FICO’s fitness challenge participants are encouraged to enter their current credit score and their credit score target online and then use the Web site’s Credit Education Center and advice from the FICO community forum to learn how to boost their score. Participants update other users on their progress throughout the year and share specific actions that helped them become financially fit for the New Year. The FICO Fitness Challenge of 2011 is a repeat of a similar challenge from 2010, which received more than 65,000 page views.

So, does it work? According to data from 2010, most challenge participants were able to raise their scores by making a few simple changes to their credit habits. For users who already had good or excellent credit, the main tactic for improving credit scores was to pay down their credit card balances in order to reduce their overall credit utilization ratio – which measures how much a debtor still owes and how much credit they have left. A low credit utilization ratio can make a big difference to your score.

Users with poor credit, on the other hand, had to apply a multi-pronged approach to their score-boosting plan and spruce up a number of bad habits. One forum user with poor credit increased her FICO score from 427 to 579 in five months, but she had to take a number of steps to do it. For example, in order to boost her score, she:
• paid all her bills on time and pared down her credit utilization ratio by paying off as much debt as she could,
• checked her credit report and wrote to the credit reporting bureaus to get errors removed from her report and
• requested debt verification from collection agencies – which, for some people, can lead to the removal of blemishes from a credit report if the debt cannot be verified.

So, what are some of the most successful strategies used by FICO Fitness Challenge participants to improve their credit scores? Here are some of the participants’ main do’s and don’ts for improving FICO scores:


1. Pay your bills on time. Delinquent payments will lower your credit score more than anything else. If you have missed payments on your credit cards or other bills in the past, get current and stay current. Once you begin paying on time regularly, your credit score will improve in as little as six months.

2. Keep your credit utilization ratio low by keeping your credit card balances below 10 percent across all credit cards.

3. Take out several different types of loans, including credit card loans, car loans and preferably a mortgage. Then manage them responsibly.


1. Don’t just move around your debt by taking out new credit cards or other types of revolving credit. Pay it off instead.

2. Don’t apply for new credit cards or other credit accounts unless you really need them or you want to increase your total available credit. If you are shopping around for the best loan terms or credit card terms, it’s OK to apply to several different places for a single loan within a short period of time. However, don’t apply for many different types of credit at the same time.

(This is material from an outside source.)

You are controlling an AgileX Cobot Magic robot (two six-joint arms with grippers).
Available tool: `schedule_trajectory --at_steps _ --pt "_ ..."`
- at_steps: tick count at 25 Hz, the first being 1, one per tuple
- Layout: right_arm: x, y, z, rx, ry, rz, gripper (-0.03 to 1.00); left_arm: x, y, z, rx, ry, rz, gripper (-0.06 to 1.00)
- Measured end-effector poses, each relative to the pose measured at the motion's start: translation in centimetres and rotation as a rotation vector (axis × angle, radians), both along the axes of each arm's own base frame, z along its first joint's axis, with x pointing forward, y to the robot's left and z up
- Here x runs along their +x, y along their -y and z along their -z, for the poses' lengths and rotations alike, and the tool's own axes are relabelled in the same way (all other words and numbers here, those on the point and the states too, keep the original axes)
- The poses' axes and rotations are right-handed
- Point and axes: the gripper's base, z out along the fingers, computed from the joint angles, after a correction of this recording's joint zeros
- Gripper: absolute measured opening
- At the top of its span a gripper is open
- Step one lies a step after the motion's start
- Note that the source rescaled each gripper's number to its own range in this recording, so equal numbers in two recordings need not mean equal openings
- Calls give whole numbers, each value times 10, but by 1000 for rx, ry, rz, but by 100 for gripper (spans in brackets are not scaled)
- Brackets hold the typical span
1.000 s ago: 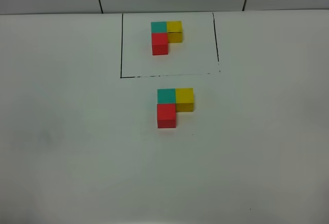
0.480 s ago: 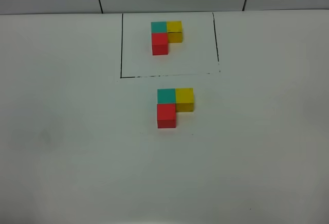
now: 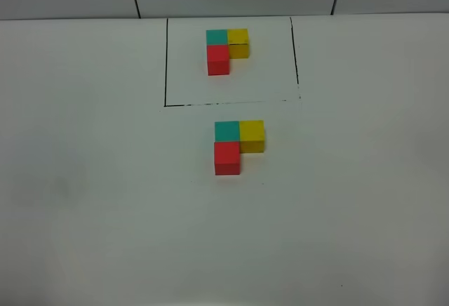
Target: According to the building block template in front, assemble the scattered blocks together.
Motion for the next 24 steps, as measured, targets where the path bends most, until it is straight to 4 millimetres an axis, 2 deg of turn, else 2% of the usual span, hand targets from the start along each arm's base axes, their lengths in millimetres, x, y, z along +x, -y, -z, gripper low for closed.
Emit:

3. Don’t close unused credit card accounts. It will lower your total available credit and potentially affect your credit utilization ratio. It could also shorten the length of your credit history, dragging down your score.

4. Don’t ignore your credit report. Pull it once a year to check for errors and for accounts you don’t recognize. If you see an unfamiliar account, this could be a sign of identity theft. If you find something wrong on your report, follow up with the credit bureaus right away so that they can fix it immediately.